Over the centuries Herodotus has drifted in and out of fashion. As more scientific methods of approaching historical research led to new insights in the eighteenth and nineteenth centuries, scholars began to downgrade the old personal-narrative style of historical writing; Herodotus, Procopius, Tacitus and others were increasingly viewed as, at best, commentators, and at worst, fabulists and liars, using history as a vehicle for political, social, religious or cultural illustration without any real commitment to objective facts. This did not necessarily diminish their popularity as authors, but their contributions to modern understanding of the times in which they had lived were viewed as less meaningful from a historical perspective.

History, like the sciences, had become focused on attempting to document an objective reality.

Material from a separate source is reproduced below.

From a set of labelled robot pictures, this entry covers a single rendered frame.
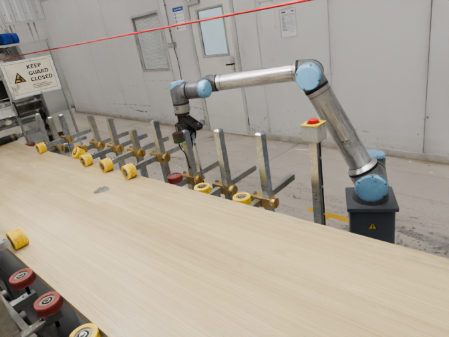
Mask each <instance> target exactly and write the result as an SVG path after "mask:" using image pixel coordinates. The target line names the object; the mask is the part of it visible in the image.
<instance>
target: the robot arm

In practice, of course, there is no such thing, at least not in terms of our ability to observe and communicate what we are able to learn. Everyone filters reality through a prism of personal experience, cultural expectations, and social limitations. [see also House of Mirrors, a previous essay in this blog] In today’s information-saturated world, separating fact from fable has become so difficult that we often don’t even bother any more. We’re like ants standing in the path of an avalanche of sand.

Herodotus wrote of a race of ants the size of bobcats living in the deserts of what is now Afghanistan who dug  through the sand for gold with which to line their tunnels.

News outlets routinely present a view of reality that owes more to the expectations of sponsors and stockholders than to any commitment to documenting real events. In Colorado and Texas educational authorities are working at this very moment to rewrite history books in order to remove anything that offends their present-day political outlook. Everyone has an axe to grind, or a skeleton to hide.

Father of History/Father of Lies: who do we trust?

What really matters in the end is not what the writer is doing, but whether the reader has the critical capacity that will allow him or her to categorize and qualify what is being said, separating useful data from the distracting overlay of the writer’s intentions. We’re not just hollow vessels waiting to be filled with information: each of us has the ability to apply logic and reason to the information, developing a context, a matrix against which we can judge each new fact as it appears.

Father of Lies/Father of History: does it really matter?

It’s not up to the historian – or the politician, or the preacher, or the pundit – to decide what is fact and what is fiction. All they can do is explain their particular point of view, to build up that mountain of sand grain by grain.

It’s up to us to find the particles of gold in it.